After Australian opener Ian Davis had fallen cheaply to the left-armer John Lever, the score advanced to thirteen. Bob Willis, working up some good pace, bounced Australia's Rick McCosker, who decided to take on the delivery and play the hook shot. Realising too late that he had been beaten for pace, McCosker was struck flush on the jaw by the ball, which then fell on the stumps. England's joy at capturing the wicket quickly turned to concern when McCosker collapsed to the ground, holding his broken jaw. The opener was helped from the ground, but looked unlikely to take further part in the game. The Australian batsmen appeared tentative and the England bowlers pressed home their advantage, taking the wickets of Gary Cosier, David Hookes and Doug Walters to leave Australia at 5 for 51 mid-afternoon. Hookes played a brief cameo of 17 runs from 19 balls, but it was not a day for fast scoring. Wicketkeeper Rod Marsh joined his captain Greg Chappell for the only substantial partnership of the innings (51), but when Marsh was dismissed for 28 after an hour and a half of batting, the wickets began to fall again. Chappell was the ninth man out after almost four hours of batting – to illustrate the difficulty of the Australians' struggle, the normally aggressive Chappell failed to hit a boundary, while he scored his runs at a strike rate of just 28.7. All out 138 in only 44 overs, Australia had left England one hour's batting time before stumps. The English negotiated the period reasonably well, losing only Bob Woolmer for 9 in a total of 1 for 29. The visitors were clearly in the ascendancy at this point.

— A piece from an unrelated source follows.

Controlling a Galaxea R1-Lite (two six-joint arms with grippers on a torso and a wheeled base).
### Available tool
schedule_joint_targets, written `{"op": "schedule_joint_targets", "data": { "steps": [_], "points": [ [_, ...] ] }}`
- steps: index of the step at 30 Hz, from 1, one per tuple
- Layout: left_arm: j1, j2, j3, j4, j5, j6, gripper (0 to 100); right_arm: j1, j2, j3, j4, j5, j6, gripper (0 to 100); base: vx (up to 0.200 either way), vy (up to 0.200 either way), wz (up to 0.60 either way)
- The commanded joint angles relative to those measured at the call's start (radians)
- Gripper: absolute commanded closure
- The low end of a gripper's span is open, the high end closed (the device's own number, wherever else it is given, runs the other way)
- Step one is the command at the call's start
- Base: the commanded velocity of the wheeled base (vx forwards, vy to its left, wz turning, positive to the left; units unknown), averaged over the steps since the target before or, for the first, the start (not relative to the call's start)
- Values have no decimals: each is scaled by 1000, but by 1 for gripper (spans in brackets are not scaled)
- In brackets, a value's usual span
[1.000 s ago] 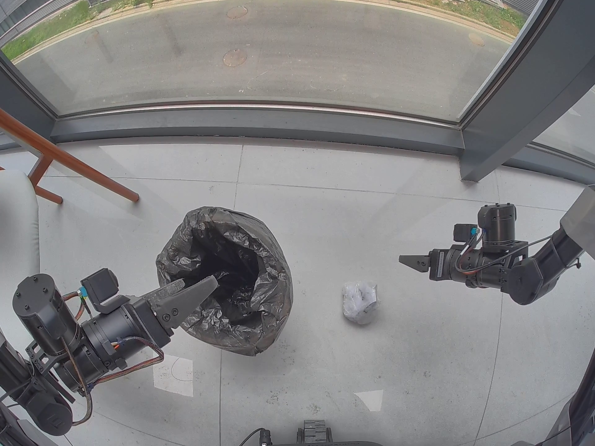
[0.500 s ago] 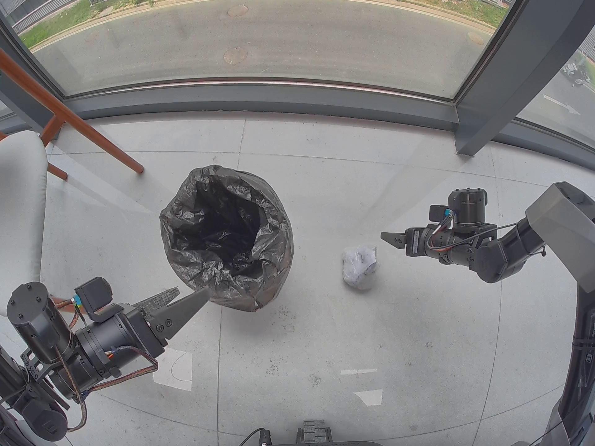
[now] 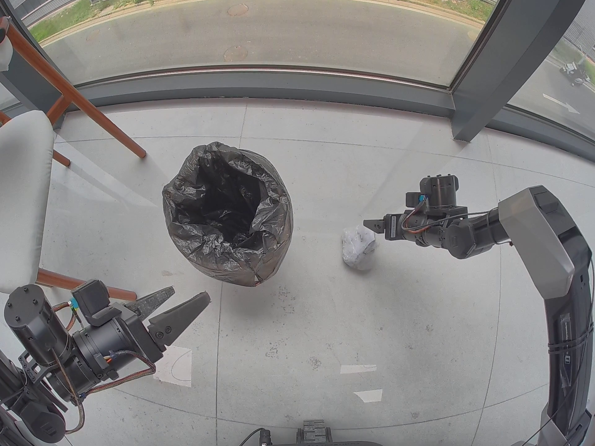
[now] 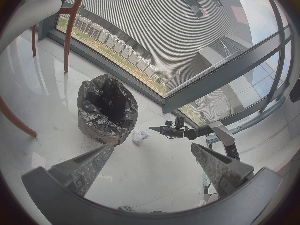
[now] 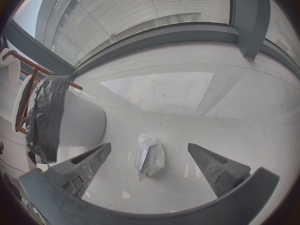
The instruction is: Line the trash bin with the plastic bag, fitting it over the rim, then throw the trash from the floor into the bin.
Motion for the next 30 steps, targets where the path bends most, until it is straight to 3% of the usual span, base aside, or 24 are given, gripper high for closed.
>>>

Day Two (13 March): Australia found the inspiration they needed to get back into the match via Dennis Lillee. He took the wicket of Mike Brearley straight away, and within half an hour, England had crumbled to 5 for 40. Tony Greig mounted a very brief counterattack, hitting three fours, but he succumbed for 18 (the top score of the innings) and England finished with 95 off 34.3 overs. Lillee dominated proceedings, capturing a personal best of 6 for 26, ably supported by the medium pace of Max Walker, whose four wickets destroyed the middle order. With three and a half hours to go, to be followed by three full days of play, Australia needed not only a big score, but a long innings to allow the wicket to wear and make life difficult for England chasing a big target. Australia promoted spin bowler Kerry O'Keefe to open the batting in place of McCosker and he did a good job, lasting until the new ball lost its shine. But England struck a decisive blow after O'Keefe departed, removing the Australian danger man Chappell for two and Cosier for four, leaving Australia 3 for 53. Opener Ian Davis was still at the crease and he combined with veteran Doug Walters to add a half century partnership in the time remaining before stumps, leaving the match evenly poised.

Day Three (14 March): Starting cautiously, Australia lost both overnight batsmen to the bowling of Greig. Both Davis and Walters had got into the sixties but failed to go on: Australia needed someone to make a hundred. Hookes and Marsh came together, and the débutant Hookes cut loose by belting Greig for five consecutive boundaries to pass 50, one of the most famous passages of play in the match. Just when he looked to be the man to make a match-winning score, Hookes was deceived by the wiles of spinner Derek Underwood, leaving Australia at 6 for 244, a lead of 287 with all of the recognised batsman back in the pavilion. However, Marsh swung the game Australia's way with some intelligent batting, taking runs when available and shepherding the tail enders from the strike. When the eighth wicket fell at 353, McCosker unexpectedly reappeared, his face tightly bound with bandages to hold his jaw together. The crowd recognised his courage as he batted in a cap – the batting helmet was not introduced to the game until the following year. He finished the day unbeaten on 17 and Marsh was five runs short of becoming the first Australian wicketkeeper to make a Test century against England. Australia led by 430, with the next day a rest day.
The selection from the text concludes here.